Umso größer ist nun die Empörung. "Während sie trauerte, feierte No. 10", sagte der Chef der Liberaldemokraten, Ed Davey. "Ich habe keine Worte für die Kultur und das Verhalten in No. 10", sagte die Vizechefin der größten Oppositionspartei Labour, Angela Rayner. Der Fisch stinke vom Kopf.

Johnson hatte sich am Mittwoch im Parlament für den Eindruck entschuldigt, dass diejenigen, die die Corona-Regeln machen, sich nicht daran halten. Er räumte ein, dass er bei der Feier am 20. Mai 2020 für 25 Minuten im Garten anwesend war. Seinem Eindruck zufolge habe es sich um ein Arbeitstreffen gehandelt. Rückblickend habe er damit falsch gelegen, sagte Johnson. Er forderte aber, das Ergebnis einer laufenden internen Untersuchung abzuwarten, bevor Konsequenzen gezogen werden.

Die Opposition fordert bereits jetzt seinen Rücktritt. Auch einige Abgeordnete von Johnsons Konservativer Partei haben den Premier zum Rückzug aufgefordert. Wegen der zeitlichen Nähe zur Beisetzung des im Volk äußerst beliebten Herzogs von Edinburgh gelten die nun bekannt gewordenen Feiern als besonders gefährlich für Johnson. Downing Street dementierte die Partys nicht, wie auch die BBC berichtete.

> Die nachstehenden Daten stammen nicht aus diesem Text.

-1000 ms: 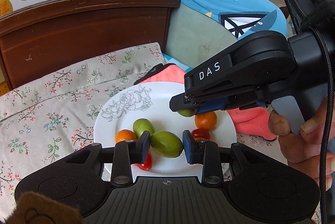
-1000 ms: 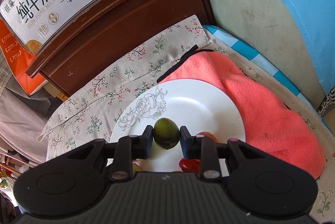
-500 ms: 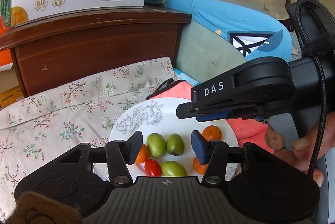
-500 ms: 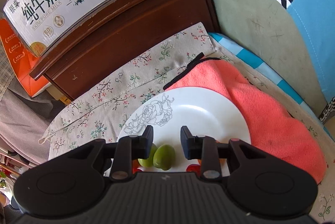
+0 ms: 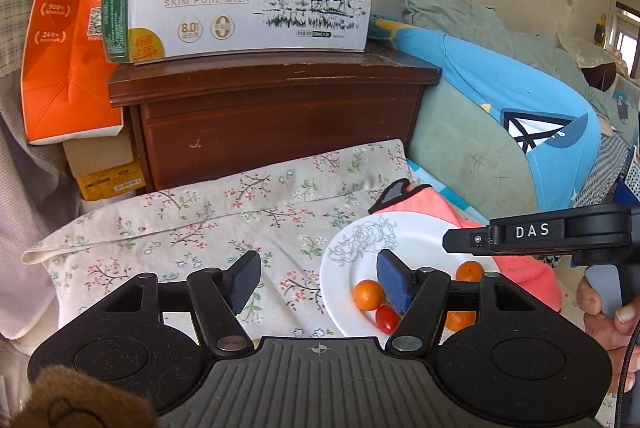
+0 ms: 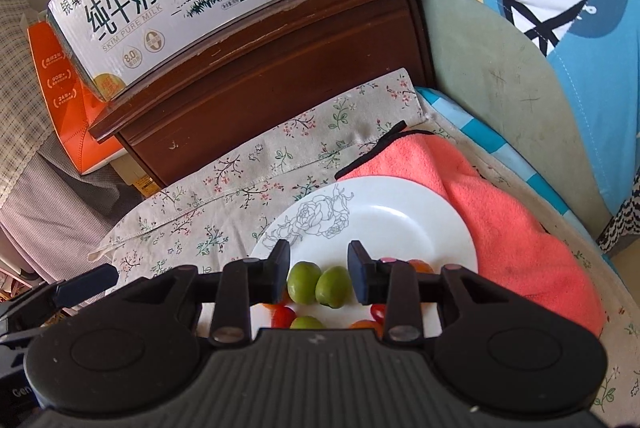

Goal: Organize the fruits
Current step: 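Withdraw both open tools from the plate back to the fruit cluster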

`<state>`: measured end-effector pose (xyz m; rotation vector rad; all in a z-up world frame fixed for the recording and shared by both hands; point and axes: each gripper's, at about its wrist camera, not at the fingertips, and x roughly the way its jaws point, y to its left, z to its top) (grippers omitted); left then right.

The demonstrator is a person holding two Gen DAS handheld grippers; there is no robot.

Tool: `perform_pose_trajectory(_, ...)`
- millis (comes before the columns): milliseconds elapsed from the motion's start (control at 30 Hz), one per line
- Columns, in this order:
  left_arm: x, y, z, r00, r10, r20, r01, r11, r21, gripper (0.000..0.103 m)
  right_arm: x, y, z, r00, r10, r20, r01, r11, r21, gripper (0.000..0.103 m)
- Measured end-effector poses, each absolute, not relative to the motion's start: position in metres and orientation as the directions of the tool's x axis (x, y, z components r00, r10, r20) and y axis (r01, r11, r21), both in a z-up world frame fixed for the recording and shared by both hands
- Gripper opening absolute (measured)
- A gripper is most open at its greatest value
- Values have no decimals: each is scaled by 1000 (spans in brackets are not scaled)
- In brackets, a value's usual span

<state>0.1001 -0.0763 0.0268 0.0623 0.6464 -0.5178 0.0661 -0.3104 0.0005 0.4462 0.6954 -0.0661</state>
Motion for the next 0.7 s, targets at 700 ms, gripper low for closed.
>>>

Kommentatoren werteten den Artikel im Telegraph, der eigentlich als Hausblatt Johnsons gilt und für den der 57-Jährige früher selbst tätig war, als Teil des Machtkampfs um die Zukunft des Premiers. Johnson versucht seit Tagen mit aller Macht, Unterstützer um sich zu scharen. Sprechen sich 15 Prozent der 360 konservativen Abgeordneten gegen den Premier aus, kommt es in der Fraktion zur Misstrauensabstimmung.